◆ WHAT THE TASK REQUIRES: Return every line of the data that contains the string "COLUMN".
----- DATASET CONTENT -----
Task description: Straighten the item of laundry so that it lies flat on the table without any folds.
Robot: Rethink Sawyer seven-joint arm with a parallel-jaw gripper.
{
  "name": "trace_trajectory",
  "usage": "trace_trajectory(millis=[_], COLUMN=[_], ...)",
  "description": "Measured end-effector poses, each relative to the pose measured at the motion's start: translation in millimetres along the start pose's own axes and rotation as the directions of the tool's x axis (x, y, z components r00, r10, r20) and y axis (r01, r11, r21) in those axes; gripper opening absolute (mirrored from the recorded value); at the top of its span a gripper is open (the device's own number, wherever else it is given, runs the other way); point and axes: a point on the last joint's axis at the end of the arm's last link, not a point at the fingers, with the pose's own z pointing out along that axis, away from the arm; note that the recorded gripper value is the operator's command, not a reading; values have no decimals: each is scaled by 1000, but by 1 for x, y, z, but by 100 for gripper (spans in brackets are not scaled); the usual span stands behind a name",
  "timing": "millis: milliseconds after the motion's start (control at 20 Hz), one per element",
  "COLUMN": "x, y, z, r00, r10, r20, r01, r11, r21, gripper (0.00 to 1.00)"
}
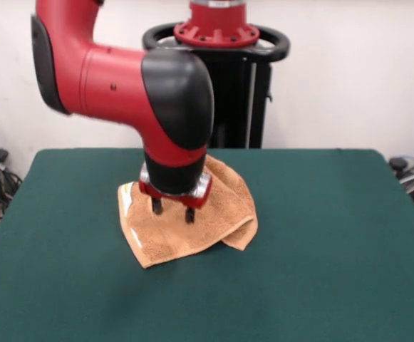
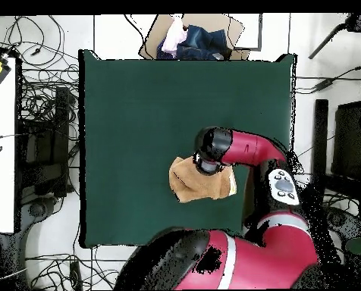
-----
◆ EXERCISE RESULT:
  "usage": "trace_trajectory(millis=[_], COLUMN=[_], ...)",
  "COLUMN": "x, y, z, r00, r10, r20, r01, r11, r21, gripper (0.00 to 1.00)"

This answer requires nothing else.